(WHAT TO WORK ON): A faithful transcription of all the data, images excluded, is the required answer.

(AVAILABLE RECORDS):
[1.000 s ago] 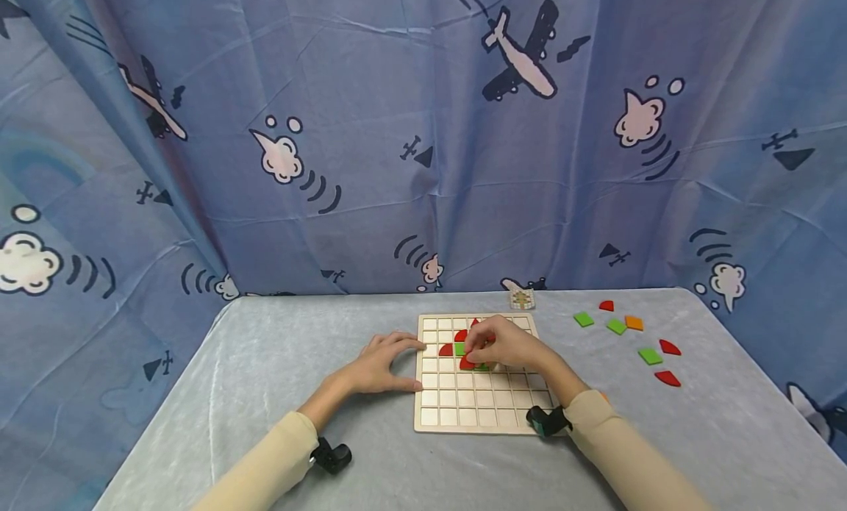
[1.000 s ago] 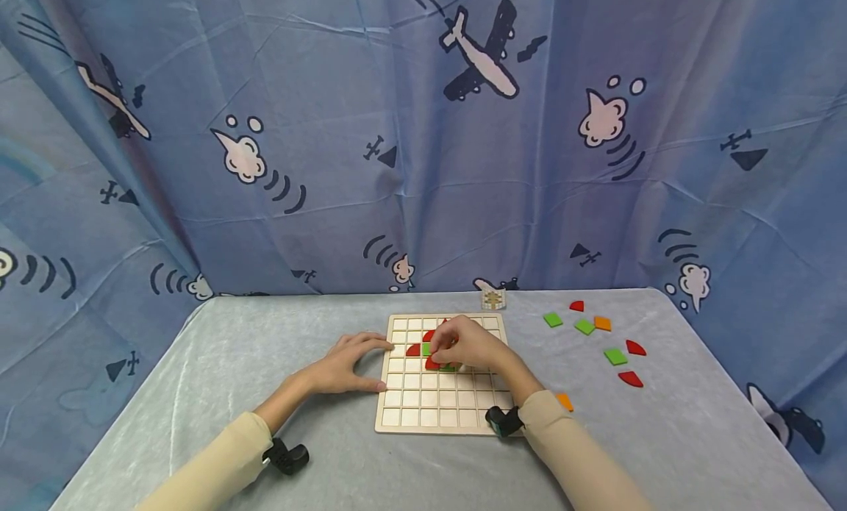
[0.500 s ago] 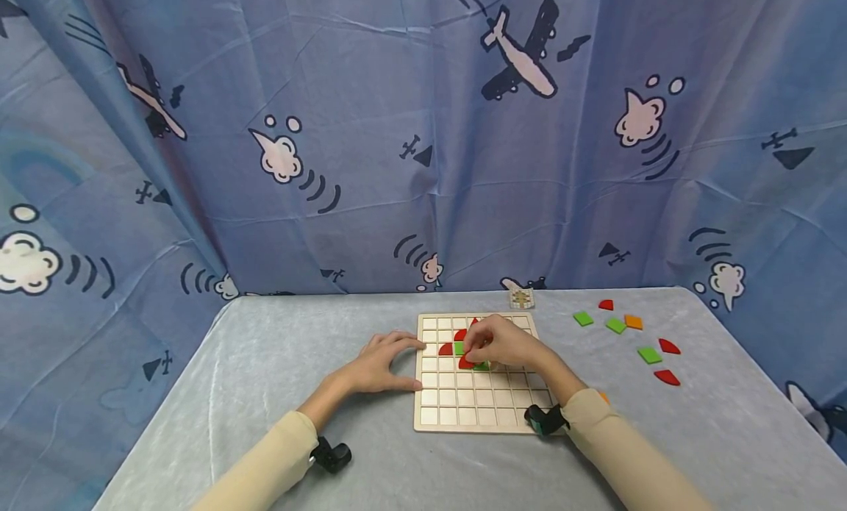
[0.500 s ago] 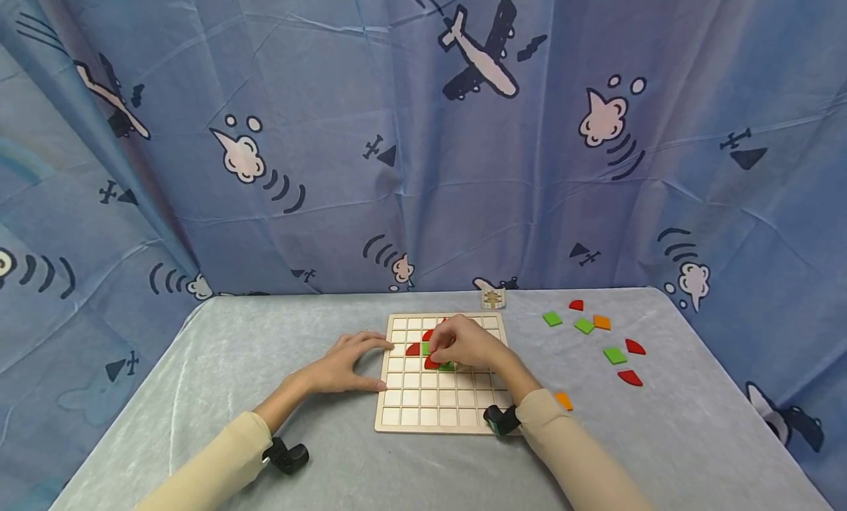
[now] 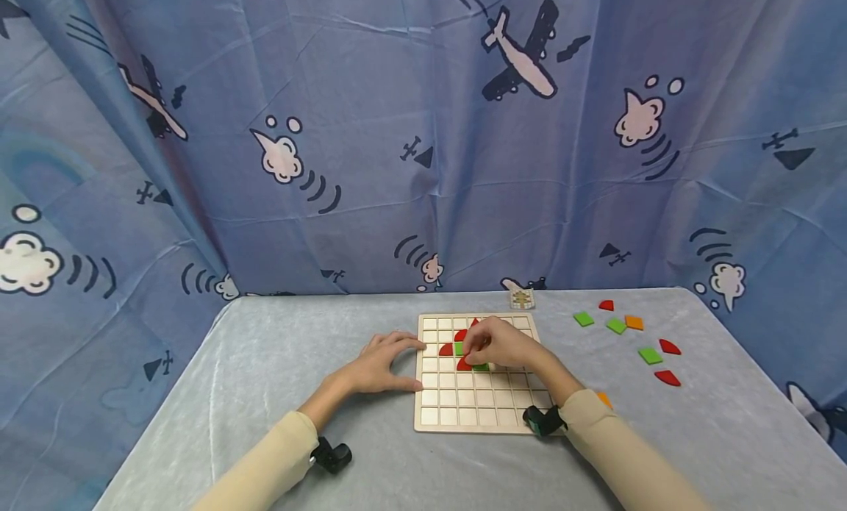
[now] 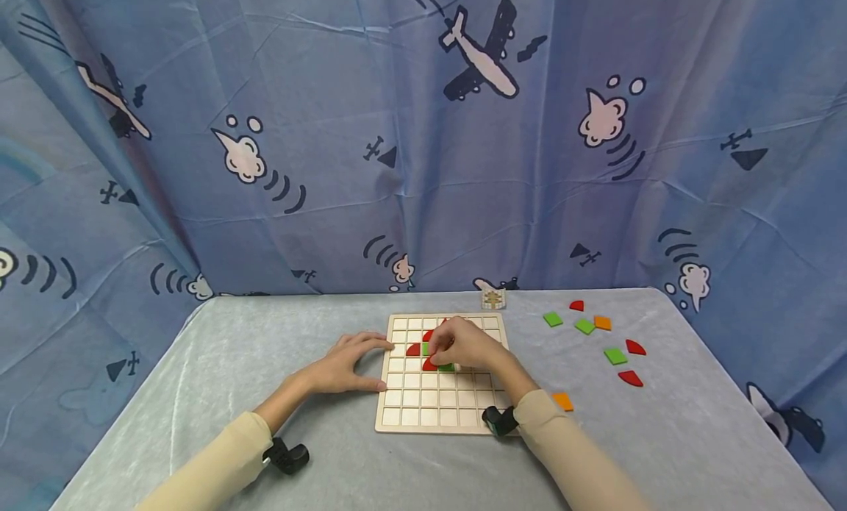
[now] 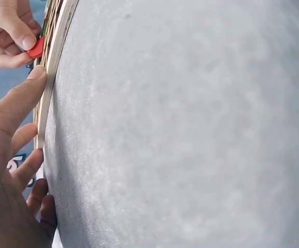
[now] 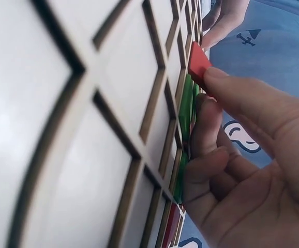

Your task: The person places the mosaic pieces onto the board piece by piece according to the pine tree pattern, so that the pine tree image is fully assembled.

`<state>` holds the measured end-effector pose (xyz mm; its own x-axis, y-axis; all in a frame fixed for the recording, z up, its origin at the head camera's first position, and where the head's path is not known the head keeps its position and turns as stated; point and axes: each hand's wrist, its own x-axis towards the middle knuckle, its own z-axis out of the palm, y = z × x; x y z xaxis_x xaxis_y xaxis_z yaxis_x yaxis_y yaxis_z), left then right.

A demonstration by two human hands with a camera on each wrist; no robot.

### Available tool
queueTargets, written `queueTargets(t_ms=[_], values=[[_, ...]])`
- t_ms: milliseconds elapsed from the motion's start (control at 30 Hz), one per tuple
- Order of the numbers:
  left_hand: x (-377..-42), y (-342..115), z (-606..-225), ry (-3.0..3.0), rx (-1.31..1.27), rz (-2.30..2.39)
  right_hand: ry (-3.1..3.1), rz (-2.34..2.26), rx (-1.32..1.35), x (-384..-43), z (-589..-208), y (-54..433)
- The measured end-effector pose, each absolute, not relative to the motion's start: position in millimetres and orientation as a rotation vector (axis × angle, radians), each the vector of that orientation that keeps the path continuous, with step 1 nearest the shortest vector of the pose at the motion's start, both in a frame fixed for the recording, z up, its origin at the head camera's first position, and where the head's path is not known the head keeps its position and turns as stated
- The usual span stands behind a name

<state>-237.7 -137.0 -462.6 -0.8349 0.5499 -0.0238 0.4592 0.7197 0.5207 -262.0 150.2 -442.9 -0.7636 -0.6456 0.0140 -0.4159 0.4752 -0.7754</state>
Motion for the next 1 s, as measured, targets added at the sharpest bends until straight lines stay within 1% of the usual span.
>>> queueTargets(t_ms=[600,1000], values=[[-236.5,-136.3,-462.7,2.751,0.817,0.765,2.455,-1.145,-0.893,-262.0,-442.5,150.8],[-237.6,-137.9,-463.5,2.746,0.826,0.757,2.444,-1.196,-0.93,-256.6,-432.6,178.6]])
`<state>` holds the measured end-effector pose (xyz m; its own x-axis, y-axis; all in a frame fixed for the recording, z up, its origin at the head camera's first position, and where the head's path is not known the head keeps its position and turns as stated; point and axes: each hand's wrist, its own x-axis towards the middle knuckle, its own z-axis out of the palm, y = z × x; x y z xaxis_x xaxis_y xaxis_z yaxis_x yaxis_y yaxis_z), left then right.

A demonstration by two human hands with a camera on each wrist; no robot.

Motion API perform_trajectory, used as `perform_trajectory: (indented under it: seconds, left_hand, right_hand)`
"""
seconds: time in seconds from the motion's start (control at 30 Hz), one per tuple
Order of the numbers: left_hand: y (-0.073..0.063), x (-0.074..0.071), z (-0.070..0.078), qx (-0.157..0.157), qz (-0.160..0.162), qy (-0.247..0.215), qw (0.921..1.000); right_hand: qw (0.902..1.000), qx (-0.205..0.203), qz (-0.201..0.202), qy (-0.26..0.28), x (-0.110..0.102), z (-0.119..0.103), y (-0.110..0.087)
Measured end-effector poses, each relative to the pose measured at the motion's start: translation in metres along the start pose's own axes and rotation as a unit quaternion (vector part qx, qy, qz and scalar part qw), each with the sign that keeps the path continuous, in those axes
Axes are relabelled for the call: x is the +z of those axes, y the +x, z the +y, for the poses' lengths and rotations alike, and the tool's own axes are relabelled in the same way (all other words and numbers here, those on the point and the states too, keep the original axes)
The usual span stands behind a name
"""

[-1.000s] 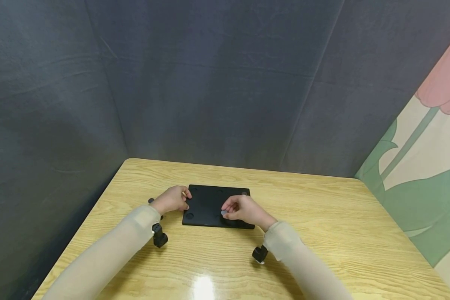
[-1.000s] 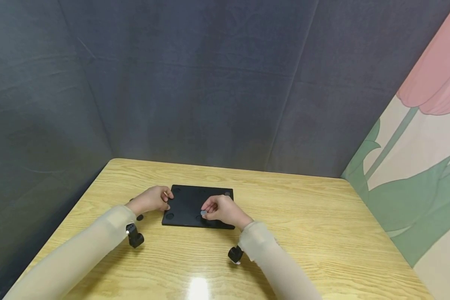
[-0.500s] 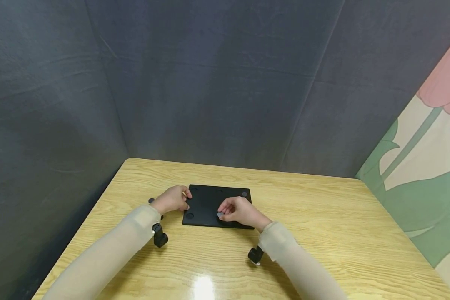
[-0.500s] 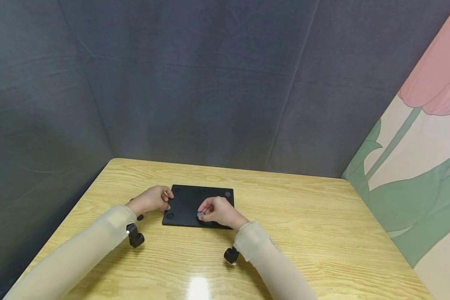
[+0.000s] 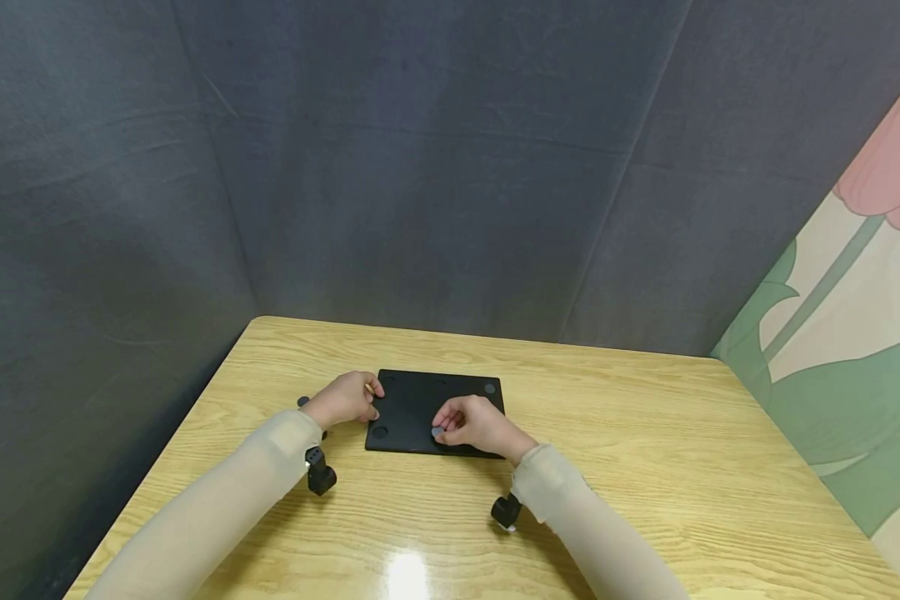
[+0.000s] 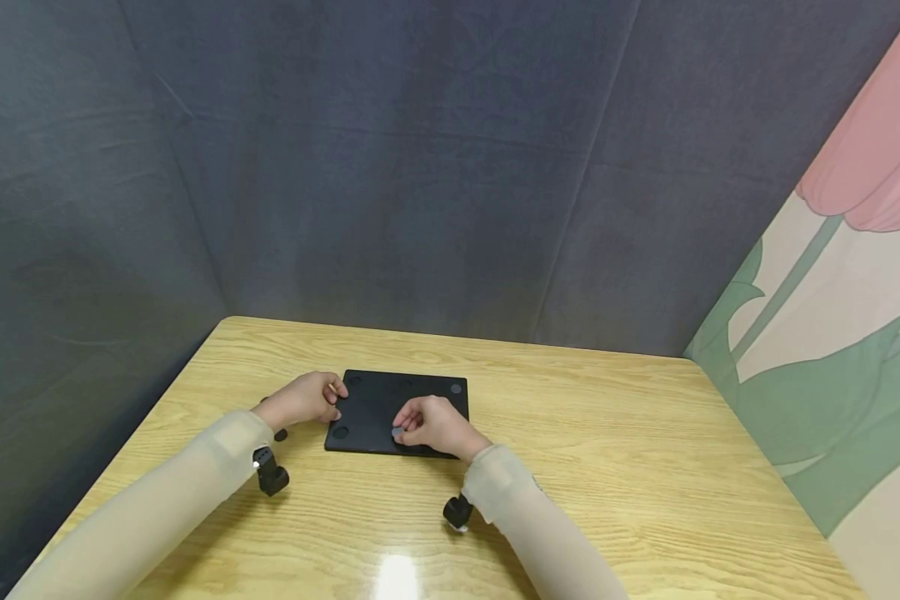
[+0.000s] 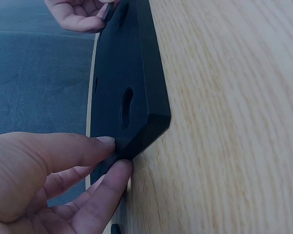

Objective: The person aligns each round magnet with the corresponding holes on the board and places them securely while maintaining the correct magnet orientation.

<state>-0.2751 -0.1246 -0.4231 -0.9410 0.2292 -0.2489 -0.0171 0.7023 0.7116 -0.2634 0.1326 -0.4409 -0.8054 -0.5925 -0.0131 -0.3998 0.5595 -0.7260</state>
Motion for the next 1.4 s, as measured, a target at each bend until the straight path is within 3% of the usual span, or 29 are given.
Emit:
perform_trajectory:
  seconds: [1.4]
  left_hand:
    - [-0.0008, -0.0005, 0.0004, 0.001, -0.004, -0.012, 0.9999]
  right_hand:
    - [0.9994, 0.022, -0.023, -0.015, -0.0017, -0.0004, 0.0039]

(EXERCISE SOLUTION):
[1.000 s ago] 
[1.000 s ago] 
[0.500 s ago] 
[0.500 s ago] 
[now] 
[now] 
[now] 
[now] 

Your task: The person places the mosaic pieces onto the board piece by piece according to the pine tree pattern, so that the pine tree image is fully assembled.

`<state>` holds the measured end-effector pose (xyz mm; its own x-axis, y-axis; all in a frame fixed for the recording, z up, its origin at the head camera's first position, and where the head's path is not known the head keeps its position and turns as stated; point and axes: each hand's wrist, its own x-axis towards the middle knuckle, its own z-axis out of the palm, y = z × x; x y z xaxis_x xaxis_y xaxis_z yaxis_x yaxis_y yaxis_z), left then right.

A demonstration by two human hands with a camera on each wrist; no robot.

### Available tool
queueTargets, written `queueTargets(t_ms=[_], values=[[_, ...]])`
- t_ms: milliseconds elapsed from the motion's start (control at 30 Hz), one per tuple
- Order of the numbers:
  left_hand: x (-377..-42), y (-342..115), z (-606..-225), ry (-3.0..3.0), rx (-1.31..1.27), rz (-2.30..2.39)
  right_hand: ry (-3.1..3.1), rz (-2.34..2.26), rx (-1.32..1.35), x (-384..-43), z (-589..-208), y (-54..433)
- The measured end-effector pose, each absolute, not relative to the motion's start: position in millimetres and orientation as a rotation vector (axis × angle, radians), each the vector of that orientation that keeps the path continuous, with step 1 nearest the shortest vector of the pose at the motion's start, both in a frame fixed for the recording, z up, its origin at the head camera's first position, and where the head's path is not known the head keeps its position and turns as stated
- The usual span stands behind a name

<state>-237.7 -137.0 -462.6 -0.8349 0.5499 -0.0238 0.4592 0.7197 0.5207 -262.0 150.2 -442.9 -0.7636 -0.6456 0.0140 -0.4159 0.4752 -0.7754</state>
Motion for the next 1 s, as measured, targets added at the sharpest bends until straight lines stay within 1% of the usual span.
>>> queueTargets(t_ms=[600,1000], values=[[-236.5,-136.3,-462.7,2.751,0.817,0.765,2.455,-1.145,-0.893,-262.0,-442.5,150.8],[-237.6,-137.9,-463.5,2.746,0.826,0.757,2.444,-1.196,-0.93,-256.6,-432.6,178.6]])
`<state>` holds the measured end-effector pose (xyz m; its own x-axis, y-axis; all in a frame fixed for the recording, z up, its origin at the head camera's first position, and where the head's path is not known the head keeps its position and turns as stated; point and axes: each hand's wrist, its own x-axis towards the middle knuckle, its own z-axis out of the palm, y = z × x; x y z xaxis_x xaxis_y xaxis_z yaxis_x yaxis_y yaxis_z), left then right.

A demonstration by two human hands with a camera on each wrist; no robot.

Motion API perform_trajectory, used as `perform_trajectory: (indented under it: seconds, left_hand, right_hand)`
"""
seconds: time in seconds from the motion's start (control at 30 Hz), one per tuple
Order of the numbers: left_hand: y (-0.073..0.063), x (-0.074..0.071), z (-0.070..0.078), qx (-0.157..0.157), qz (-0.160..0.162), qy (-0.247..0.215), qw (0.921..1.000); right_hand: qw (0.902..1.000), qx (-0.205..0.203), qz (-0.201..0.202), qy (-0.26..0.28), x (-0.110..0.102), z (-0.119..0.103), y (-0.110..0.087)
Measured end-effector poses, each relative to the pose measured at the motion's start: translation in metres along the start pose's own axes and rotation as a unit quaternion (vector part qx, qy, qz and scalar part qw), each with the sign that keeps the path continuous, in those axes
Axes are relabelled for the call: x is the +z of those axes, y the +x, z the +y, for the poses' lengths and rotations alike, and the tool's own axes are relabelled in the same way (all other words and numbers here, those on the point and the states too, keep the original axes)
The usual span stands behind a name
"""

[-1.000s] 
[-1.000s] 
[-0.500s] 
[-0.500s] 
[+0.000s] 
[+0.000s] 
[+0.000s] 

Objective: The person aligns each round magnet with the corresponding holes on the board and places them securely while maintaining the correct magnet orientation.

<state>-0.2751 -0.1246 -0.4231 -0.9410 0.2292 -0.2489 -0.0171 0.7023 0.7116 -0.2634 0.1326 -0.4409 -0.8054 -0.5925 -0.0131 -0.3998 0.5595 -0.7260</state>
Motion for the next 1.4 s, as measured, a target at each bend until the straight path is within 3% of the usual span, or 29 are given.
Emit:
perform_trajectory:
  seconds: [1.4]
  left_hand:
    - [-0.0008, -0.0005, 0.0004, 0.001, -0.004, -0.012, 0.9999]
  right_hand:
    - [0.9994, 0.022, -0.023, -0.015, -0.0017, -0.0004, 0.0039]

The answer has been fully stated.